Ci provo sempre, perché è Tim Burton. Io ci provo, ma non c’è niente da fare. Tutto quello che mi piaceva di Tim Burton è praticamente scomparso. Alice in Wonderland è stato un duro colpo, e dubito che riuscirò mai a dimenticarlo. Dark Shadows mi aveva fatto ben sperare, visto che si trattava di una storia di freak, mostri e scherzi della natura. Ma niente, non ha funzionato neanche quello. I film che cercano disperatamente di essere divertenti mi mettono in imbarazzo. È una situazione tremenda. Ti si stringe il cuore e ti dispiaci un casino, ma proprio non riesci a spassartela. Ti prego, apprezza il nostro umorismo un po’ vintage e strambo! Ti scongiuriamo, amaci!
Zero.
Big Eyes, come succede sempre nella fase “Gente, esce un nuovo film di Tim Burton!” mi ispirava parecchio. Ci credevo. Ero pronta a sfidare il gelo serale e il torpore post-ufficio per trascinarmi al cinema. Insomma, c’è Christoph Waltz. C’è questa matta che dipinge bambini derelitti con gli occhi giganti! Sarà fantastico, me lo sento! Adesso… non è mica un brutto film, per carità. È un film dignitoso. Non ti fa arrabbiare, è pieno di colorini pastello e non insulta eccessivamente la tua intelligenza – a parte la battuta cardine di tutta quanta la baracca: “Perché disegni questi grandi occhi?”, “Perché gli occhi sono lo specchio dell’anima…”. Solo che… è un film senza cuore. E pure un attimino palloso.
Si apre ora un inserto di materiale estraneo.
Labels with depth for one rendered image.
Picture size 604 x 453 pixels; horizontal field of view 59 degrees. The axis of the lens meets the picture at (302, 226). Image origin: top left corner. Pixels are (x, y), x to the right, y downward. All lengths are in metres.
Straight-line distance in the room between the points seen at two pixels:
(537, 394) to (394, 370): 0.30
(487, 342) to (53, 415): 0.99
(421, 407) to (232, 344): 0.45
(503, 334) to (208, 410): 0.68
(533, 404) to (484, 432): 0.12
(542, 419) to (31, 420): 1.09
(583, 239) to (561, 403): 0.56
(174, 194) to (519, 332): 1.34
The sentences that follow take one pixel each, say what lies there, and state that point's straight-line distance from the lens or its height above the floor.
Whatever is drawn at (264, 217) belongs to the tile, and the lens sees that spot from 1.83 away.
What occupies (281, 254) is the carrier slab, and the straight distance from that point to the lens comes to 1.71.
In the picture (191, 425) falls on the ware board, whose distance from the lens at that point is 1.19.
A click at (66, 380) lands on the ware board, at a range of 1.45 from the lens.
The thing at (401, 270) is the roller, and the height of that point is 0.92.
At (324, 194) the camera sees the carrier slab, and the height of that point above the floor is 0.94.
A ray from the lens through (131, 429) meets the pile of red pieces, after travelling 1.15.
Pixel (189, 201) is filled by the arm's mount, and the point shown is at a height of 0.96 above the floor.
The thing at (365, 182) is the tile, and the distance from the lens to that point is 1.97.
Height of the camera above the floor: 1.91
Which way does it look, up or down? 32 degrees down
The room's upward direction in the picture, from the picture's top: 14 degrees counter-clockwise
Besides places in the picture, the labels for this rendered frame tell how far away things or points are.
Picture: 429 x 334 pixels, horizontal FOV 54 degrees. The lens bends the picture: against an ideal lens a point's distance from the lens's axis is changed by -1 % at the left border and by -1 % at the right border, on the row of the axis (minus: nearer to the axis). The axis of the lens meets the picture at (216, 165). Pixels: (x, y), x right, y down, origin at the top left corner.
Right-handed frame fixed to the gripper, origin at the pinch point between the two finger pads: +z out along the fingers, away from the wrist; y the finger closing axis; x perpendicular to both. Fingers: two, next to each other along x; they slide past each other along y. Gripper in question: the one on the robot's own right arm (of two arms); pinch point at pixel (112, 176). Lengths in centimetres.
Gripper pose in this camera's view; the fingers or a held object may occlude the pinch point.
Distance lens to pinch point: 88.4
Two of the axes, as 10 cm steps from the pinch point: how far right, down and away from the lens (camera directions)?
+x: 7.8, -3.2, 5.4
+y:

Cioè, poi magari è colpa mia, mi sarò trasformata in un’arida istitutrice con una gamba di legno… sarò diventata un personaggio di Bret Easton Ellis. Io non lo so, ma guardare Big Eyes è stato come sedermi per due ore a fissare un ragazzino che non ha voglia di fare i compiti.
Ma forse sono io che ho gli occhi troppo piccoli.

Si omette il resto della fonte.